With 2010 and 2011 being so consumed with cancer treatments and surgeries, I’ve gotta tell you, I’m overwhelmed with the wonderful things I want to do this year.  I see this year as the year of my return to “normal”.  I don’t like making “New Year’s resolutions”, but this year I’m very tempted…if only I could keep it realistic.  This year, I want to do several things:

  1. Daily bible readings with the girls.  Since we stopped home schooling, this has fallen by the wayside.  Our schedules are hectic.  We’re up and out at different times of the morning and evening.  There just doesn’t seem to be a regular time of day that we’re all up and home.  However, this must be done.  It’s important for me and for the kids.  I hope Terry will join in too.
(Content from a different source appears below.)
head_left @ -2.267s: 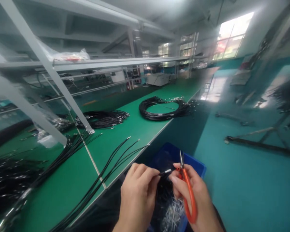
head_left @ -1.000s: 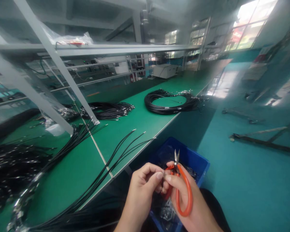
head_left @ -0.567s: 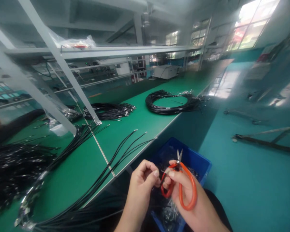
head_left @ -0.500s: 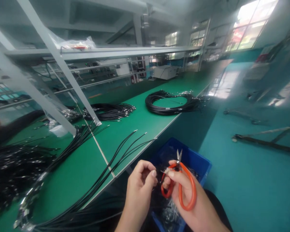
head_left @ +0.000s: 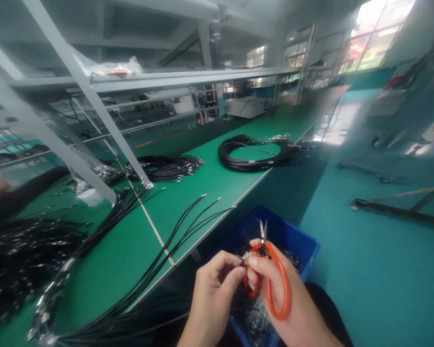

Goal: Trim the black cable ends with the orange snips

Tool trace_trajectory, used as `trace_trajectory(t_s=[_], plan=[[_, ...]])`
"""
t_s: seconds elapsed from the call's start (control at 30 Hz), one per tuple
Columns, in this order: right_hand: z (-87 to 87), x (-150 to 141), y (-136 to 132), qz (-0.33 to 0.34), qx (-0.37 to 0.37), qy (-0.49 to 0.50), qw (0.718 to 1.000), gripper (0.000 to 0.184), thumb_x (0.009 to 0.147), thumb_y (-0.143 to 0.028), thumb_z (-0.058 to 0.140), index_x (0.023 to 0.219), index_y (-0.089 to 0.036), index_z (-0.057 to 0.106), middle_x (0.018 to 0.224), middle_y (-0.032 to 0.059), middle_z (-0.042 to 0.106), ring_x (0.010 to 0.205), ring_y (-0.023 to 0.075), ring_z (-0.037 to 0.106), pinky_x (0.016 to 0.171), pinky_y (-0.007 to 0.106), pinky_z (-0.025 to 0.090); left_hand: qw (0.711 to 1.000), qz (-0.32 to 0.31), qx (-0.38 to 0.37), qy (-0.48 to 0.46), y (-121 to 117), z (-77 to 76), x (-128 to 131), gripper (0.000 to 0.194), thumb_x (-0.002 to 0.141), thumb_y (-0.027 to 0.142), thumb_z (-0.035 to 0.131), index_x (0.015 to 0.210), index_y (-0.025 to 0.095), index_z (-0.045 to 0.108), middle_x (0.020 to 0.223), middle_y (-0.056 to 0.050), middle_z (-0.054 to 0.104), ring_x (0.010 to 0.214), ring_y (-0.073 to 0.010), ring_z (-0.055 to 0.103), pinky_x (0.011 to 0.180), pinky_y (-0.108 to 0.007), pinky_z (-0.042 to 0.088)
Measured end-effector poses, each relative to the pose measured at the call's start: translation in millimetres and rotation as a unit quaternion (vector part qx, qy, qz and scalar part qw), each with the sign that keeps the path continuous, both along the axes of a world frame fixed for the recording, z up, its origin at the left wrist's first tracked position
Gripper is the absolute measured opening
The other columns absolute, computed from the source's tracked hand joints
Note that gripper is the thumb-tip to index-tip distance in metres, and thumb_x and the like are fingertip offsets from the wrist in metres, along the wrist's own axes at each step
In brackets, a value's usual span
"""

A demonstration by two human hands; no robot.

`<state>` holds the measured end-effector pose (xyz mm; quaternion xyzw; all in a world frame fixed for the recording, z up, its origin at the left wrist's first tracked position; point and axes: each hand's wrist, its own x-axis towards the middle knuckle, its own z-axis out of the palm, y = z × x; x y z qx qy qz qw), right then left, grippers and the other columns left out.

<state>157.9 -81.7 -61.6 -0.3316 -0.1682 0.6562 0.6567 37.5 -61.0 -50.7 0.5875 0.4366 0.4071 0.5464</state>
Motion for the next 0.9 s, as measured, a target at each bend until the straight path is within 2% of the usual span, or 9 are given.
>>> trace_trajectory(t_s=[0.17,0.23,0.33,0.47,0.57,0.63,0.7,0.8,0.9], plan=[[5.1,1,8,-0.046,0.021,-0.061,0.997,0.032,0.073,-0.018,0.070,0.100,-0.022,0.053,0.080,-0.0009,0.065,0.056,0.0079,0.049,0.053,0.020,0.041,0.995,-0.038,-0.076,-0.045,5,-7.6,-5,0.016,0.078,0.027,0.063,0.073,0.013,0.062,0.063,-0.002,0.062,0.050,-0.0083,0.041,0.047,-0.018,0.031],[7.5,-1,9,-0.038,0.032,-0.055,0.997,0.034,0.070,-0.016,0.071,0.098,-0.023,0.052,0.077,-0.0023,0.063,0.054,0.0092,0.050,0.049,0.021,0.042,0.993,-0.046,-0.090,-0.063,4,-6.4,-5,0.017,0.077,0.028,0.064,0.072,0.012,0.062,0.062,-0.003,0.062,0.051,-0.0086,0.042,0.047,-0.018,0.031],[7.6,-6,6,-0.063,0.037,-0.083,0.994,0.032,0.069,-0.018,0.071,0.093,-0.025,0.052,0.066,-0.0066,0.058,0.049,0.0100,0.050,0.046,0.022,0.043,0.992,-0.018,-0.096,-0.084,2,-2.8,-1,0.018,0.075,0.028,0.065,0.069,0.013,0.060,0.060,-0.001,0.061,0.048,-0.0077,0.040,0.045,-0.018,0.029],[5.2,-8,0,-0.136,0.006,-0.192,0.972,0.031,0.066,-0.022,0.074,0.091,-0.025,0.056,0.067,-0.0049,0.061,0.056,0.0120,0.055,0.053,0.022,0.046,0.991,0.028,-0.095,-0.086,3,-2.4,2,0.019,0.071,0.029,0.068,0.064,0.014,0.058,0.057,-0.001,0.060,0.044,-0.0064,0.038,0.042,-0.017,0.028],[5.1,-5,-2,-0.184,0.012,-0.256,0.949,0.030,0.066,-0.025,0.073,0.092,-0.025,0.058,0.076,-0.0012,0.065,0.070,0.0163,0.060,0.064,0.027,0.049,0.992,0.039,-0.095,-0.077,6,-6.0,2,0.022,0.068,0.031,0.070,0.063,0.014,0.058,0.056,-0.001,0.061,0.042,-0.0062,0.038,0.040,-0.017,0.028],[4.7,-5,-1,-0.194,0.029,-0.286,0.938,0.030,0.066,-0.025,0.072,0.093,-0.024,0.059,0.084,0.0018,0.067,0.079,0.0197,0.062,0.071,0.030,0.049,0.992,0.035,-0.096,-0.078,7,-8.0,1,0.023,0.067,0.032,0.071,0.062,0.014,0.057,0.054,0.000,0.060,0.041,-0.0059,0.037,0.040,-0.017,0.028],[2.4,-5,1,-0.184,0.038,-0.320,0.929,0.028,0.066,-0.022,0.071,0.092,-0.025,0.061,0.086,0.0030,0.069,0.082,0.0213,0.063,0.071,0.031,0.049,0.992,0.026,-0.094,-0.078,7,-8.4,0,0.024,0.067,0.033,0.071,0.061,0.014,0.056,0.052,0.002,0.056,0.040,-0.0053,0.035,0.039,-0.016,0.026],[-4.3,-6,1,-0.181,0.053,-0.415,0.890,0.025,0.069,-0.017,0.068,0.091,-0.027,0.062,0.081,0.0014,0.070,0.074,0.0204,0.064,0.062,0.029,0.049,0.995,0.015,-0.082,-0.060,5,-6.8,0,0.021,0.071,0.029,0.069,0.063,0.014,0.056,0.051,0.005,0.051,0.042,-0.0051,0.035,0.041,-0.016,0.027],[-11.1,-6,1,-0.234,0.137,-0.527,0.805,0.035,0.069,-0.007,0.064,0.096,-0.030,0.063,0.083,0.0006,0.069,0.071,0.0198,0.063,0.063,0.030,0.050,0.997,0.026,-0.062,-0.036,2,-5.6,3,0.016,0.073,0.024,0.067,0.064,0.014,0.058,0.055,0.004,0.053,0.047,-0.0069,0.042,0.046,-0.017,0.032]])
  2. Private bible study time.  I’ve tried this from time to time and have not been faithful for more than a few weeks.  This is something I need to do this year too.  I wonder though, if I do bible time with the kids, will that be enough?  I know… shame on me!
  3. Regular exercise.  This one is a must, but I have to do it correctly and do it slowly.  I know myself, and I MUST have a schedule.  I live by lists, and I’m foolish to think I can stick to any plan without a schedule.  Period.  I bought a book while I was undergoing chemotherapy titled The Breast Cancer Survivor’s Guide to Fitness.  It seems to be the best resource for me now.  The doctors know the importance of strength training and exercise as it relates to mastectomy, radiation, and reconstruction.  There are many do’s and don’ts for us survivors, and this book carefully lays it out there for me.  Two mistakes I’d probably make without a guide are: (1) set rigid goals that get me going, but I cannot sustain and (2) skipping days due to busyness, weather, laziness, etc.  Also, I tend to push myself when I set a goal, and with my high risk for lymph edema, I can’t afford to do that. 
  4. Get an additional job.  This one is more of a necessity than a desire, but it is a desire nonetheless.  I’d like to bring more income into the household.  I can’t decide though what I want to do or what I need to do.  I will continue teaching at PTC, but I want to also do something part-time here in Collierville.  Work days and schedules would be very limited since I have so many responsibilities with the kids and Terry works 75+ hours per week.  My family really is my top priority.  However, I have considered working full-time for the right agency…like Agape.  :-)  How I’d manage that though, I have NO idea.  So for now, I scan the online job sites and try see if anything jumps out at me.  I wish I could text God for an immediate answer.
  5. Get to bed earlier each night (by 10:00pm).  LOL!  How embarrassing to be writing this at almost 2am.

So, see… I have several areas that I want to improve in 2012.  Realistically speaking, I can’t try to commit to them all.  For now, as I write this, I think #1 and #3 are the most pressing.  We’ll see how it pans out.